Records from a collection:
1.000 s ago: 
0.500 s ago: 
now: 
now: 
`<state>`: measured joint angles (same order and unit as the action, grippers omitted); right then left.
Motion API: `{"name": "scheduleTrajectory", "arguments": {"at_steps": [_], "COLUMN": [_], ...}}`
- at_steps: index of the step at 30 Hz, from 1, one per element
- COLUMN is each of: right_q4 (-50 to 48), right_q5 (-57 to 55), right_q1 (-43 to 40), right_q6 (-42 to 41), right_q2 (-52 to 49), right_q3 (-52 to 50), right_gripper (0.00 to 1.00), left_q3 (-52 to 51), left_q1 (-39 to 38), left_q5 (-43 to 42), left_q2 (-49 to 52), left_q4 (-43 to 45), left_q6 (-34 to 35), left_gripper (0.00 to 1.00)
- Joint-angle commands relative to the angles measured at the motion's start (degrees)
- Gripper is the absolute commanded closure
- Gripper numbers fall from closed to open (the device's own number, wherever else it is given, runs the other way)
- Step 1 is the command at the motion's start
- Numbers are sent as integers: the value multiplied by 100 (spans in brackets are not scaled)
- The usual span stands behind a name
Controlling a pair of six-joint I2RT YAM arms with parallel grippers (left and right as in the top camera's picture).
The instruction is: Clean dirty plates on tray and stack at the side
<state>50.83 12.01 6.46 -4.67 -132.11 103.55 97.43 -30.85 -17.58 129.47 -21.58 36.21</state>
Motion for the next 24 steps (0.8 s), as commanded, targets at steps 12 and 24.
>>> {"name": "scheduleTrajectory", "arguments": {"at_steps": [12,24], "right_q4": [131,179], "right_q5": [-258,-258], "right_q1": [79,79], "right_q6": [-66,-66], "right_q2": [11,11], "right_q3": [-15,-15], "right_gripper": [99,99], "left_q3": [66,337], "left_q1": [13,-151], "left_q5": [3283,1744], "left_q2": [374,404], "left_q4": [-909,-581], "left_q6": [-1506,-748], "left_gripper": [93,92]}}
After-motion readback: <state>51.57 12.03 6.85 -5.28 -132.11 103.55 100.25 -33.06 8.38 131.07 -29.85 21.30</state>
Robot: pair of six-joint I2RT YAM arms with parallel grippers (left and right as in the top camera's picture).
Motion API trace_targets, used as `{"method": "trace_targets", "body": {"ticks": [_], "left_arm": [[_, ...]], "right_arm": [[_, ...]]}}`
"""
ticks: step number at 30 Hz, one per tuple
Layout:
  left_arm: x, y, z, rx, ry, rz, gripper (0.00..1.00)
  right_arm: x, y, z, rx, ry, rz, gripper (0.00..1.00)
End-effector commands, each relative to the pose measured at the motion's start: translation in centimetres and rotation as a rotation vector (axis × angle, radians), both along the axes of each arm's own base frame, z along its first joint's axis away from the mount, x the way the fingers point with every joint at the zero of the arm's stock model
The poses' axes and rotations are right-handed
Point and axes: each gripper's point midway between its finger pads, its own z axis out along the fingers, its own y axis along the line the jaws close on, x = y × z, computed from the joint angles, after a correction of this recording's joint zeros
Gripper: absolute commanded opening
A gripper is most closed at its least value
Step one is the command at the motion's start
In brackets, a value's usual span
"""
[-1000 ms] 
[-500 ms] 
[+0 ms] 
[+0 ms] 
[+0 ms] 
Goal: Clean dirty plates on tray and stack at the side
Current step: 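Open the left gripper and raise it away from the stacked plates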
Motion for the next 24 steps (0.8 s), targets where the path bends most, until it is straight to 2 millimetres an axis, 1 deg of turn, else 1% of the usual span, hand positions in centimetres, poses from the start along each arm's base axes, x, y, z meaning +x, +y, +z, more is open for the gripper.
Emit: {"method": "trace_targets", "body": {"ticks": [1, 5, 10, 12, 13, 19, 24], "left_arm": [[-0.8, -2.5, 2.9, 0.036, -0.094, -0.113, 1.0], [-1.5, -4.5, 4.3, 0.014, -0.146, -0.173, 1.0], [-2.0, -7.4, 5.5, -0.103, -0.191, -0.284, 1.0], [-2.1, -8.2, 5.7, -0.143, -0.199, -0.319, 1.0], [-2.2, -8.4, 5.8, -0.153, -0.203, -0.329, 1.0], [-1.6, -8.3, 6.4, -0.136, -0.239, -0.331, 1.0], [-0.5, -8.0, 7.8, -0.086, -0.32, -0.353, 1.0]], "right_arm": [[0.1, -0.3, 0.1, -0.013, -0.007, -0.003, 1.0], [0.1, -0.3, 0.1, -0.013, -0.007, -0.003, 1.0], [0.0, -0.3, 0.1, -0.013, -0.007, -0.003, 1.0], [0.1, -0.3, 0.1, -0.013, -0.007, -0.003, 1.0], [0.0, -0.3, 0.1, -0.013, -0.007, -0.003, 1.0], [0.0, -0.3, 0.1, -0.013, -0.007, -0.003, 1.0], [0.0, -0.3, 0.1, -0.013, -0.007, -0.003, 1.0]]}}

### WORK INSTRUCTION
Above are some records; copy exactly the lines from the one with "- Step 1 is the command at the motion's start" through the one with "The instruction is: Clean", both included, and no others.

### SOLUTION FOR THIS PROBLEM
- Step 1 is the command at the motion's start
- Numbers are sent as integers: the value multiplied by 100 (spans in brackets are not scaled)
- The usual span stands behind a name
Controlling a pair of six-joint I2RT YAM arms with parallel grippers (left and right as in the top camera's picture).
The instruction is: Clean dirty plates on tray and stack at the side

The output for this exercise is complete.